Take a look at your net collections ratio. Also run a report showing days in accounts receivable by payer. Include patient accounts as one payer. Ask your front desk to track what percent of copays they are collecting over the course of a week, and have them note what the problem is if they can’t collect it.

Also look at your overhead in relation to revenue over time. Revenue will seem lower if overhead is creeping up. Look for inefficiencies there, too.

Then, to find more revenue, payer mix is certainly one place to look. In many markets, Medicare is a pretty good payer, and they do pay quickly and with less fuss than many others (all their rules are public). So I wouldn’t worry about that.

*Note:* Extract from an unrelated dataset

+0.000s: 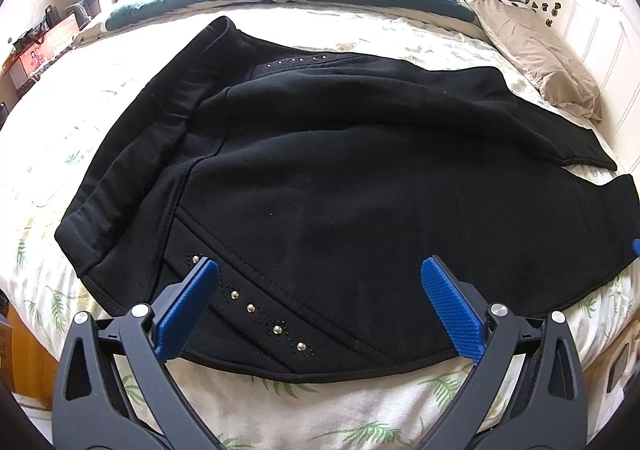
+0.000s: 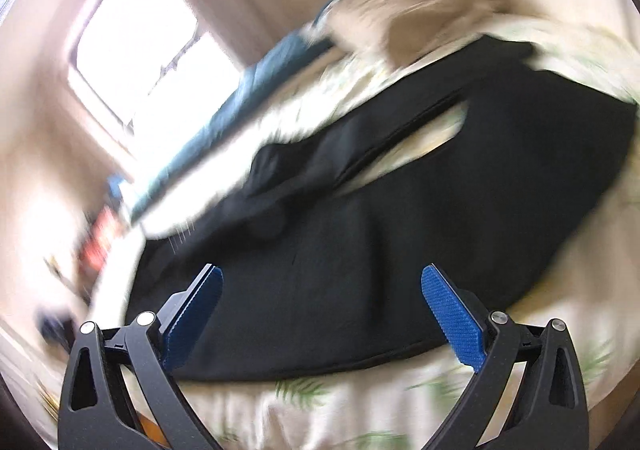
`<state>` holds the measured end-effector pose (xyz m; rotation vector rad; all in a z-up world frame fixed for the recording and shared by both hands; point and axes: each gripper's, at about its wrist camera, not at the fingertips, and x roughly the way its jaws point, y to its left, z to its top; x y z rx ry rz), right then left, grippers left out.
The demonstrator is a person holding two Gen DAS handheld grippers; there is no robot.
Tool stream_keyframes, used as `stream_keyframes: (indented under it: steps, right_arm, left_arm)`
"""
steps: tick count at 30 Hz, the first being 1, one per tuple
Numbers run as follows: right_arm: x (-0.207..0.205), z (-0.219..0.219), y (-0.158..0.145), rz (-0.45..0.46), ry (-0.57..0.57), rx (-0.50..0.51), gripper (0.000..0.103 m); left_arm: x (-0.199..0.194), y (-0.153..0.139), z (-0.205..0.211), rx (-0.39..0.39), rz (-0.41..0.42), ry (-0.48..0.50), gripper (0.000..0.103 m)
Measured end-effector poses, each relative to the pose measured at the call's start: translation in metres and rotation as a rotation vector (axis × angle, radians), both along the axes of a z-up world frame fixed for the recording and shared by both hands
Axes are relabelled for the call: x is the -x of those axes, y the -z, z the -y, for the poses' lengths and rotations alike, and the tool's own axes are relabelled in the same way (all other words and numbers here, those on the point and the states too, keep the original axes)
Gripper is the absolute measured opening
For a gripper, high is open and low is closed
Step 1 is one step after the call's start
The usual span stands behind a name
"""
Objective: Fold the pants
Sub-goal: 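Swing the right tool over and grasp the pants leg end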
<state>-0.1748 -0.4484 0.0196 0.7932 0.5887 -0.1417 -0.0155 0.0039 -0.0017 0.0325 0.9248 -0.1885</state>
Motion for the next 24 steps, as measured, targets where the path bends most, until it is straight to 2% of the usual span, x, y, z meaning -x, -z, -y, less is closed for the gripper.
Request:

But I would analyze whether your worst two commercial payers are worth keeping.

Also consider ways to market your practice to communities where your better-insured patients hail from.

Many internists are also looking at adding ancillary services, from lab to X-ray to pharmacies to cosmetic services to mammography, etc., to add more revenue. What you add depends on your interests, what the market needs, and what you can make work financially. Services such as pharmacy and lab are really nice for older adults so they don't have to run someplace else.

You can also look to streamline your work flow and improve scheduling to fit more patients in each day without adding more chaos.